→ **Exercise details**
Only an exact, complete copy of the listing will serve as the answer.

→ **Information supplied**
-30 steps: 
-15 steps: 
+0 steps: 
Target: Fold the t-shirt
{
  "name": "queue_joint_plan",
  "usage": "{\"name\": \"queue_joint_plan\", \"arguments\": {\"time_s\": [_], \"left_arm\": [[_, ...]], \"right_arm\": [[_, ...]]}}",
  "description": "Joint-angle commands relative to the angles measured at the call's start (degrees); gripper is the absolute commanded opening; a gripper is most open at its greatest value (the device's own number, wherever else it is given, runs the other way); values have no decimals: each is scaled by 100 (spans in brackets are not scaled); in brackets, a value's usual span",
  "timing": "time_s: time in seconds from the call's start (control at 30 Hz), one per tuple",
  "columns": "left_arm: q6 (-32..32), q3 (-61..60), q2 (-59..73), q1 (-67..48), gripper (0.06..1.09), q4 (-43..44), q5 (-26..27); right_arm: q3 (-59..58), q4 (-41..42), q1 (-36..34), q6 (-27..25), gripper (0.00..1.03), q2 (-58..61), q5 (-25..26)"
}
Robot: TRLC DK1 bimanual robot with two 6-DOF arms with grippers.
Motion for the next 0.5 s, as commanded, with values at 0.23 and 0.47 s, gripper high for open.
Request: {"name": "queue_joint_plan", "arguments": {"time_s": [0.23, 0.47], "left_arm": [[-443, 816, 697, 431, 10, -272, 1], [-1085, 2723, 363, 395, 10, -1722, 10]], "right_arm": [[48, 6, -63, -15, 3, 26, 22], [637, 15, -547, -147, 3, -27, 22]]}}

→ **Task response**
-30 steps: 
-15 steps: 
+0 steps: 
Target: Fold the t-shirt
{
  "name": "queue_joint_plan",
  "usage": "{\"name\": \"queue_joint_plan\", \"arguments\": {\"time_s\": [_], \"left_arm\": [[_, ...]], \"right_arm\": [[_, ...]]}}",
  "description": "Joint-angle commands relative to the angles measured at the call's start (degrees); gripper is the absolute commanded opening; a gripper is most open at its greatest value (the device's own number, wherever else it is given, runs the other way); values have no decimals: each is scaled by 100 (spans in brackets are not scaled); in brackets, a value's usual span",
  "timing": "time_s: time in seconds from the call's start (control at 30 Hz), one per tuple",
  "columns": "left_arm: q6 (-32..32), q3 (-61..60), q2 (-59..73), q1 (-67..48), gripper (0.06..1.09), q4 (-43..44), q5 (-26..27); right_arm: q3 (-59..58), q4 (-41..42), q1 (-36..34), q6 (-27..25), gripper (0.00..1.03), q2 (-58..61), q5 (-25..26)"
}
Robot: TRLC DK1 bimanual robot with two 6-DOF arms with grippers.
Motion for the next 0.5 s, as commanded, with values at 0.23 and 0.47 s, gripper high for open.
Request: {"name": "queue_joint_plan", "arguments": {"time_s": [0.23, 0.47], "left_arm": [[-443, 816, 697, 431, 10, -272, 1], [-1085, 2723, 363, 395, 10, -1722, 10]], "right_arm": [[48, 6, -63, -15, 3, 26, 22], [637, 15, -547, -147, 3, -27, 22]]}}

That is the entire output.